Find the line with "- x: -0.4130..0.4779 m" in the records below. Copy it and every line after it, up to and including the line with "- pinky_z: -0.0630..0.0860".

[Data shown — start]

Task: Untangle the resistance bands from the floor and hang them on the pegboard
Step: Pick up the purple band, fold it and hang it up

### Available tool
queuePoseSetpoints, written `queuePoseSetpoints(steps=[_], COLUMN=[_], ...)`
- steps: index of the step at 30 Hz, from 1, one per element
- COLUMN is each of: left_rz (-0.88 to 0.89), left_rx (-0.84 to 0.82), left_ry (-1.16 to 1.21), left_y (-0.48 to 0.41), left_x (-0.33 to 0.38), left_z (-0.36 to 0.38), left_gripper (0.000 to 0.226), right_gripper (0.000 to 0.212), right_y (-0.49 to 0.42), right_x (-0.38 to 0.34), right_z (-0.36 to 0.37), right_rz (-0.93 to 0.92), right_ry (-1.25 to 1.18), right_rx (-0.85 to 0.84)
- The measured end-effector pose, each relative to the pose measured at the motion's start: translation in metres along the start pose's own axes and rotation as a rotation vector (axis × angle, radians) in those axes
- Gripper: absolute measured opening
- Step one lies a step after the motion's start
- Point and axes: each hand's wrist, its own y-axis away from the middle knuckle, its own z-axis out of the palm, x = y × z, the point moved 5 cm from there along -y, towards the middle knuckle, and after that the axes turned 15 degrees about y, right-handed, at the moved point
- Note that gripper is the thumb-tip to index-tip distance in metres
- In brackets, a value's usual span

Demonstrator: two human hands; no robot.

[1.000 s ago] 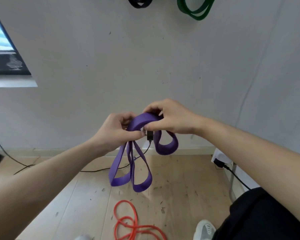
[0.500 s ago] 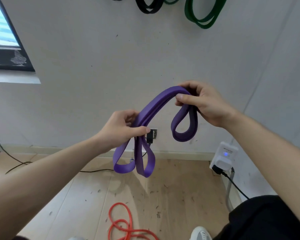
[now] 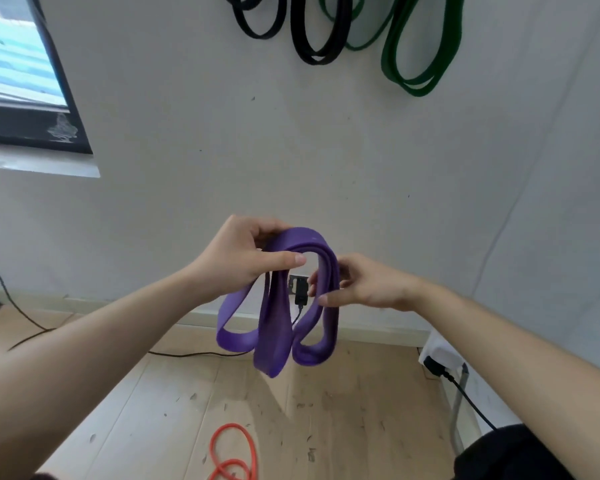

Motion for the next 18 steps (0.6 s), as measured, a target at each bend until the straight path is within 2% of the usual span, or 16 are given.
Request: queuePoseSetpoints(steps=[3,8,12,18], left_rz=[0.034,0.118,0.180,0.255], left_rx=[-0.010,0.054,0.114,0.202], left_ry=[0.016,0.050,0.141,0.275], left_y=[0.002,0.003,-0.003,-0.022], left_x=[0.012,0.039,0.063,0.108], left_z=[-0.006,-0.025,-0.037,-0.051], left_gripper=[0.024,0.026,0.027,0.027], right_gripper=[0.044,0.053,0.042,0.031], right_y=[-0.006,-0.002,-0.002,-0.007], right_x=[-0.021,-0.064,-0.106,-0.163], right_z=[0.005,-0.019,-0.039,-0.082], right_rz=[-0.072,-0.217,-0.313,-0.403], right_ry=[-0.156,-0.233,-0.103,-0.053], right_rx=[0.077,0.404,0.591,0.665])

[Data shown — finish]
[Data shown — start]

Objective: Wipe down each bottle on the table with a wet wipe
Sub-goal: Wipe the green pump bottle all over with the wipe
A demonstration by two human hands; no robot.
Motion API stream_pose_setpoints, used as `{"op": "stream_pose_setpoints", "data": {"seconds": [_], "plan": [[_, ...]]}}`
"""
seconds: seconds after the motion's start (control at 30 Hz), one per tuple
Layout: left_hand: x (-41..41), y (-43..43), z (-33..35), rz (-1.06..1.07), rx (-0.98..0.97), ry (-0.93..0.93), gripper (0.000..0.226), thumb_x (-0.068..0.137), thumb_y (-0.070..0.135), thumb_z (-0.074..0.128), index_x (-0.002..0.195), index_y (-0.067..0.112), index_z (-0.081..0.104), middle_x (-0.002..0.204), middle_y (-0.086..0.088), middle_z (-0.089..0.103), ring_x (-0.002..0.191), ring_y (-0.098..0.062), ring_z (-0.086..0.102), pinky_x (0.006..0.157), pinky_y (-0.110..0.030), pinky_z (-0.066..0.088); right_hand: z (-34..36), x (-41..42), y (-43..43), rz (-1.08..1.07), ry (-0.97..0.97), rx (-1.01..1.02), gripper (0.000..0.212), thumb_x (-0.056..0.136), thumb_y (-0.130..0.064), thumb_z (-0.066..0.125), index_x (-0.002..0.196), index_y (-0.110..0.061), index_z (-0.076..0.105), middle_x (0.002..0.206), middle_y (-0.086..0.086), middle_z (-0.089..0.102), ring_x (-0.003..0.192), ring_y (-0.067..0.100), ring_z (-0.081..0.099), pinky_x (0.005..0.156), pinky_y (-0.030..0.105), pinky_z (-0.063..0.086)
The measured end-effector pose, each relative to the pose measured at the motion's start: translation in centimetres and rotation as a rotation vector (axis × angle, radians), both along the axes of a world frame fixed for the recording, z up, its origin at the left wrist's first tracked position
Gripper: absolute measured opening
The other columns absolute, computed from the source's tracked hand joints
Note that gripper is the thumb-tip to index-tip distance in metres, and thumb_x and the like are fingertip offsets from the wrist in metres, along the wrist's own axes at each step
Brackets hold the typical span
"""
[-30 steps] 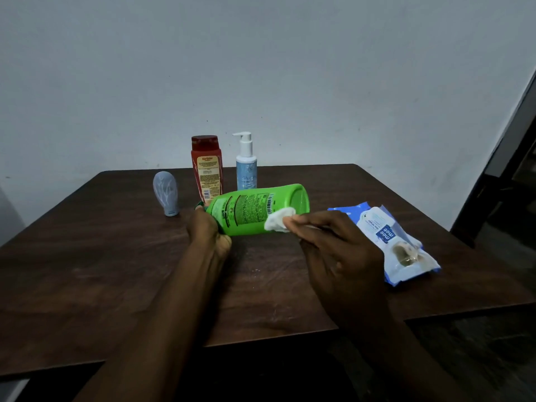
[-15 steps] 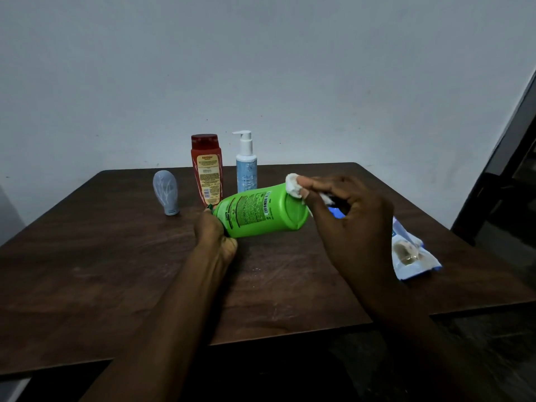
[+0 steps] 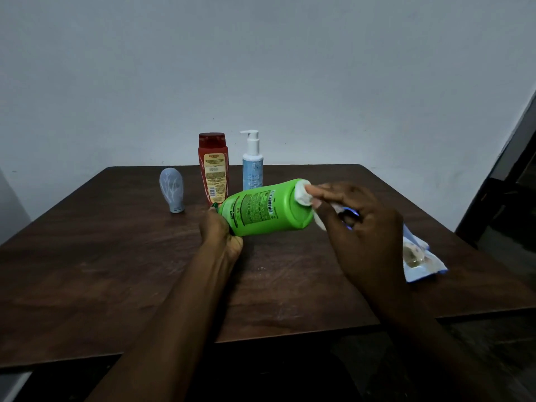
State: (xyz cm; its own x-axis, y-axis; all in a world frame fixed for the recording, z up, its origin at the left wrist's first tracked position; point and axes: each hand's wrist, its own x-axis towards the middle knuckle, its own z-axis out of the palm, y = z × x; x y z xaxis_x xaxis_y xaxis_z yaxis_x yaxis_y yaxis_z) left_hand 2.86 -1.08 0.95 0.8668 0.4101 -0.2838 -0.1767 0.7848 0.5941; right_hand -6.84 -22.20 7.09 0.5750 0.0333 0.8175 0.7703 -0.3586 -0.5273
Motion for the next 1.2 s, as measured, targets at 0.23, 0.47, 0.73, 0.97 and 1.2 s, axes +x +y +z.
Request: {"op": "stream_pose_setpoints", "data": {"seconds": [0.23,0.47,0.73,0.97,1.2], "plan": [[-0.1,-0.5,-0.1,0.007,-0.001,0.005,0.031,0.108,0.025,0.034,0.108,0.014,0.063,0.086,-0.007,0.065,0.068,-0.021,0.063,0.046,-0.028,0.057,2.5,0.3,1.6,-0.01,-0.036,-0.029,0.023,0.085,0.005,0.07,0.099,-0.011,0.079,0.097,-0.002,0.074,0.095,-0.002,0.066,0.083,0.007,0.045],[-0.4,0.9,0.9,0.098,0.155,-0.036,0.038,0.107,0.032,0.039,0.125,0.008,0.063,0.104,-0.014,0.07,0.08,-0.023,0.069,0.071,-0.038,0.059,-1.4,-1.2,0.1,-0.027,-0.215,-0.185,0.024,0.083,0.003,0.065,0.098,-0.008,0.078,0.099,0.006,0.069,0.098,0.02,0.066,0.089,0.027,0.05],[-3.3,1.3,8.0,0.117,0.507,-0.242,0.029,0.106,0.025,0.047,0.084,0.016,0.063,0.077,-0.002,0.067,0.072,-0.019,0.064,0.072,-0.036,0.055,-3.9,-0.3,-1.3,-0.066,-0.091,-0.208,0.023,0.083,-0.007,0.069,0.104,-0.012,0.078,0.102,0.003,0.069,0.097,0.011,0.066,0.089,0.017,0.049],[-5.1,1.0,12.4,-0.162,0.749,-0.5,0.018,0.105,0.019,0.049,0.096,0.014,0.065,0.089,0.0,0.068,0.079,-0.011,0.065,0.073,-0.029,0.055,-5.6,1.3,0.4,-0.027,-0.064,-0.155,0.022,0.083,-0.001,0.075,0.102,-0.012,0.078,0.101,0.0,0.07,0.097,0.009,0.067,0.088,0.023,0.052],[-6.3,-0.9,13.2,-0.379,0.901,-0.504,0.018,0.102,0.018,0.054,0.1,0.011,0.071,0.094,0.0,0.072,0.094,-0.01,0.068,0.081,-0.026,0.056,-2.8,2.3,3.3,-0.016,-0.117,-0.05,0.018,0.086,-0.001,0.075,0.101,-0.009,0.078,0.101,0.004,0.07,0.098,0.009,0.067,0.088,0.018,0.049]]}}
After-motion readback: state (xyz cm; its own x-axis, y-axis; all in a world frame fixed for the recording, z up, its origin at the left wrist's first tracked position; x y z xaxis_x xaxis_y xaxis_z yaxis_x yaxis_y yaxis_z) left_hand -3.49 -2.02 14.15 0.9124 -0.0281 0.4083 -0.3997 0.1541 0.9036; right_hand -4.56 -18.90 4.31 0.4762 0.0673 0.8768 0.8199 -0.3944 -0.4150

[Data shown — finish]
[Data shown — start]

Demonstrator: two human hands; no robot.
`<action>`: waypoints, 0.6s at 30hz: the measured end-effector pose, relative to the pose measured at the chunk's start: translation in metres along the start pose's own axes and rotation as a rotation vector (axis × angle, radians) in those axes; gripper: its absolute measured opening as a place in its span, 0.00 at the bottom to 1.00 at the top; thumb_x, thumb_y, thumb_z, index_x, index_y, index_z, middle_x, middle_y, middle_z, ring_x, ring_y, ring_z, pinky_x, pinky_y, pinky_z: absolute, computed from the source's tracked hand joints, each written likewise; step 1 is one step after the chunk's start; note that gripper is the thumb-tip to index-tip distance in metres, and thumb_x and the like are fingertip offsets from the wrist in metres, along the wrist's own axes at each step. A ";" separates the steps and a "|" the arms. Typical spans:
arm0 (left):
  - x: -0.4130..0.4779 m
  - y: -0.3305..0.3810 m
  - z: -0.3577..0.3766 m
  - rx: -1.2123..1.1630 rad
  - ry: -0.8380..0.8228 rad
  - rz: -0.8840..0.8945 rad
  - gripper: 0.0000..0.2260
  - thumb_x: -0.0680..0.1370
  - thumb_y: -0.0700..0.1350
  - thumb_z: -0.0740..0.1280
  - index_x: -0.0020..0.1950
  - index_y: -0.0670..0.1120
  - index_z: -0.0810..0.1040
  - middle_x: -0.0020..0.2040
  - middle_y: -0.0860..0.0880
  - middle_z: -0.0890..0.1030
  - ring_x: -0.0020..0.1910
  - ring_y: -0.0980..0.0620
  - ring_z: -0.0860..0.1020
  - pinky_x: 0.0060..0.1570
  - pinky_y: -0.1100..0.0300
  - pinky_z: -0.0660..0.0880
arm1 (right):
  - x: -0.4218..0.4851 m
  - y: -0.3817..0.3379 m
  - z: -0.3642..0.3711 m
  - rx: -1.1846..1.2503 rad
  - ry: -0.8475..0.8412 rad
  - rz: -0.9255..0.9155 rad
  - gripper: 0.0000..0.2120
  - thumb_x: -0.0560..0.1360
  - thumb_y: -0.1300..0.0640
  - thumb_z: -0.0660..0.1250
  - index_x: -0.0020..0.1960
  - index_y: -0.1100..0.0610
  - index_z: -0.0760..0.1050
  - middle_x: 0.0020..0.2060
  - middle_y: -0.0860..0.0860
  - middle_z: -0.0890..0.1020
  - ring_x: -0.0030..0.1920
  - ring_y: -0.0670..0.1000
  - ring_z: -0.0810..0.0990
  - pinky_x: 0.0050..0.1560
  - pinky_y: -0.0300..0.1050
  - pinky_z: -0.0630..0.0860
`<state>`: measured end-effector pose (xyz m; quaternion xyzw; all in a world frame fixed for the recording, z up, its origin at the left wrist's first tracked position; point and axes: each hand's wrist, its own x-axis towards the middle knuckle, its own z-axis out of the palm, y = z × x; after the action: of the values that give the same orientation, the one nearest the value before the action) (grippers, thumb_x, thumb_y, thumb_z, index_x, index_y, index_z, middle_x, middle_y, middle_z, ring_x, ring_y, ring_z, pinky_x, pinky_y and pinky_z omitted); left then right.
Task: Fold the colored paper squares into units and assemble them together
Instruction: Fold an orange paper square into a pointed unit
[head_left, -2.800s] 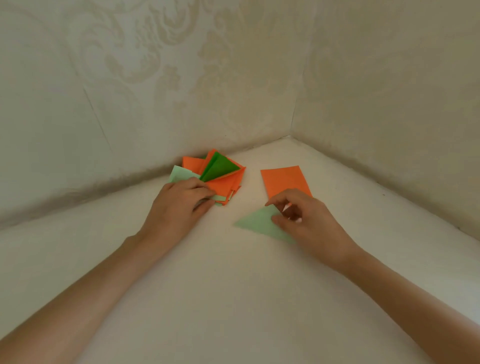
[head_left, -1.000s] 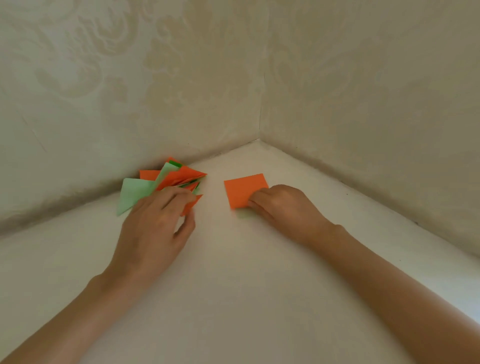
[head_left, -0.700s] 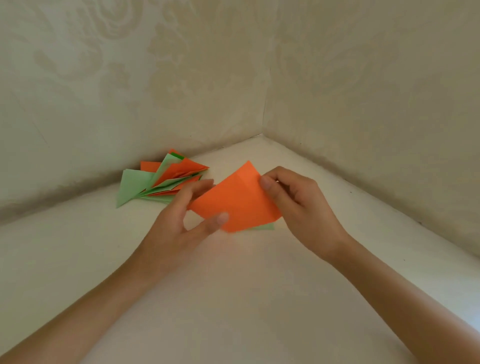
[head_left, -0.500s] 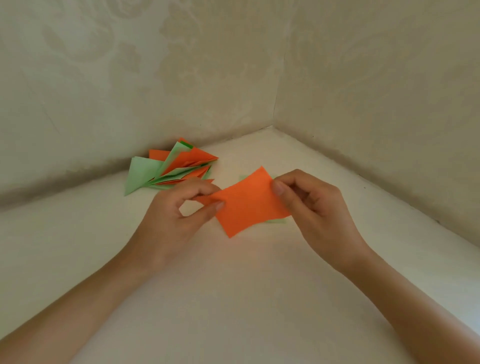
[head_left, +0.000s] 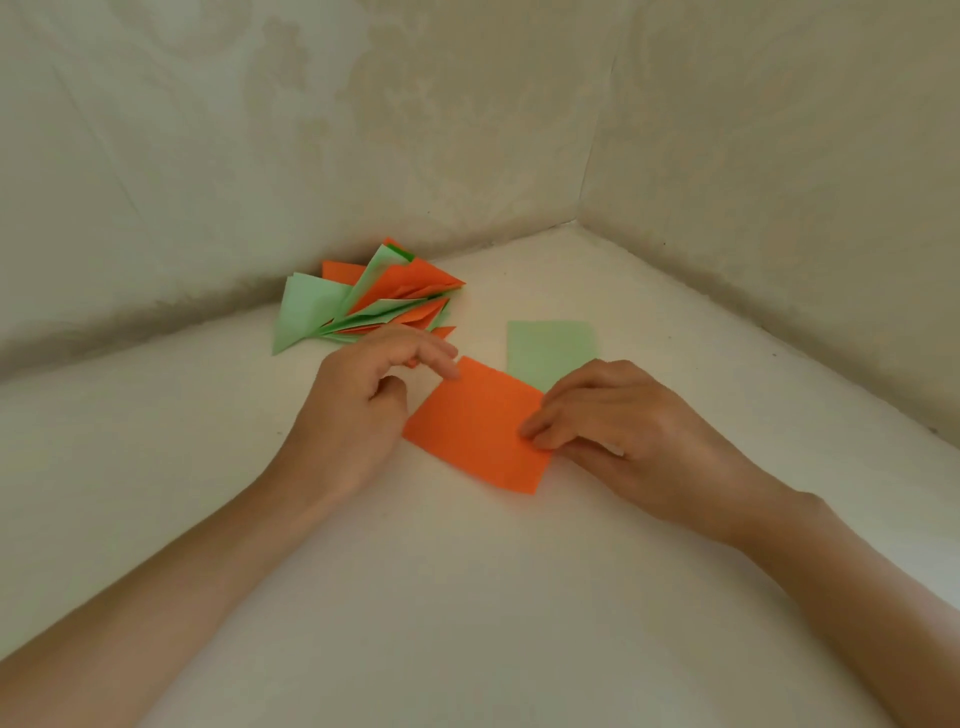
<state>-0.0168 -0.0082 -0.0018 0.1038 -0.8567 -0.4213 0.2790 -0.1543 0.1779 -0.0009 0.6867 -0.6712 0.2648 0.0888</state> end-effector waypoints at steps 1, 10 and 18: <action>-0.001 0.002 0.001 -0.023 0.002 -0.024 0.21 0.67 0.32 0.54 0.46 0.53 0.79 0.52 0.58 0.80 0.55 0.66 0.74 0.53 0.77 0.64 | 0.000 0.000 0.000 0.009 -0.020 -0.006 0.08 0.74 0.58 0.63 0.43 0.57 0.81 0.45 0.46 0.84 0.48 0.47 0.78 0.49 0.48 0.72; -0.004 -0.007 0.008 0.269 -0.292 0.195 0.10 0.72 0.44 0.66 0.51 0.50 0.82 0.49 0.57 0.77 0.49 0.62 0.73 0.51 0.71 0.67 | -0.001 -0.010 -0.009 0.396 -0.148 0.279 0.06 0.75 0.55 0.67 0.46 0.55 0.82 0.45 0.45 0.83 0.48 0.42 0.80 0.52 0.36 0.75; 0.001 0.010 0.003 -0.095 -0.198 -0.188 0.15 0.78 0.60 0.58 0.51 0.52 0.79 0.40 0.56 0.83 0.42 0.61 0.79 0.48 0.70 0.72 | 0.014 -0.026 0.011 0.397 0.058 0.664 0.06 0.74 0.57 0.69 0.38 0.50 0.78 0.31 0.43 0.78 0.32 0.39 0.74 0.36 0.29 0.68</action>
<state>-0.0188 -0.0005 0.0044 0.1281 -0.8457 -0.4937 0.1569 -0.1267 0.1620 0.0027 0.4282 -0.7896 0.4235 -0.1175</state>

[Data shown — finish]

Worked solution:
  - x: -0.4130..0.4779 m
  - y: -0.3305..0.3810 m
  - z: -0.3577..0.3766 m
  - rx: -1.2123..1.1630 rad
  - ry: -0.8380..0.8228 rad
  - rz: -0.8840..0.8945 rad
  - gripper: 0.0000..0.2260
  - thumb_x: -0.0680..0.1370
  - thumb_y: -0.0700..0.1350
  - thumb_z: -0.0740..0.1280
  - index_x: -0.0020..0.1950
  - index_y: -0.0670..0.1120
  - index_z: -0.0810..0.1040
  - middle_x: -0.0020..0.2040
  - middle_y: -0.0860..0.0880
  - middle_z: -0.0890..0.1030
  - ring_x: -0.0020..0.1910
  - ring_y: -0.0980..0.0620
  - ring_z: -0.0860..0.1020
  - pinky_x: 0.0060..0.1570
  - pinky_y: -0.1100..0.0300
  - pinky_z: -0.0660..0.0880
arm1 (right):
  - x: -0.4218..0.4851 m
  - y: -0.3817..0.3379 m
  - z: -0.3642..0.3711 m
  - rx: -1.1846..1.2503 rad
  - ry: -0.8475..0.8412 rad
  - rz: -0.9255..0.9155 rad
  - gripper: 0.0000..0.2120
  - thumb_x: -0.0560..0.1360
  - thumb_y: -0.1300..0.0640
  - thumb_z: -0.0660..0.1250
  - index_x: -0.0020..0.1960
  - index_y: -0.1100..0.0610
  - index_z: -0.0760..0.1050
  - middle_x: 0.0020..0.2060
  - middle_y: -0.0860..0.0860
  - middle_z: -0.0890..0.1020
  - ring_x: -0.0030..0.1920
  - ring_y: -0.0670..0.1000
  - ring_z: -0.0810..0.0990
  - pinky_x: 0.0050..0.1560
  - pinky_y: -0.0300..0.1050
  - pinky_z: -0.0630..0.0860

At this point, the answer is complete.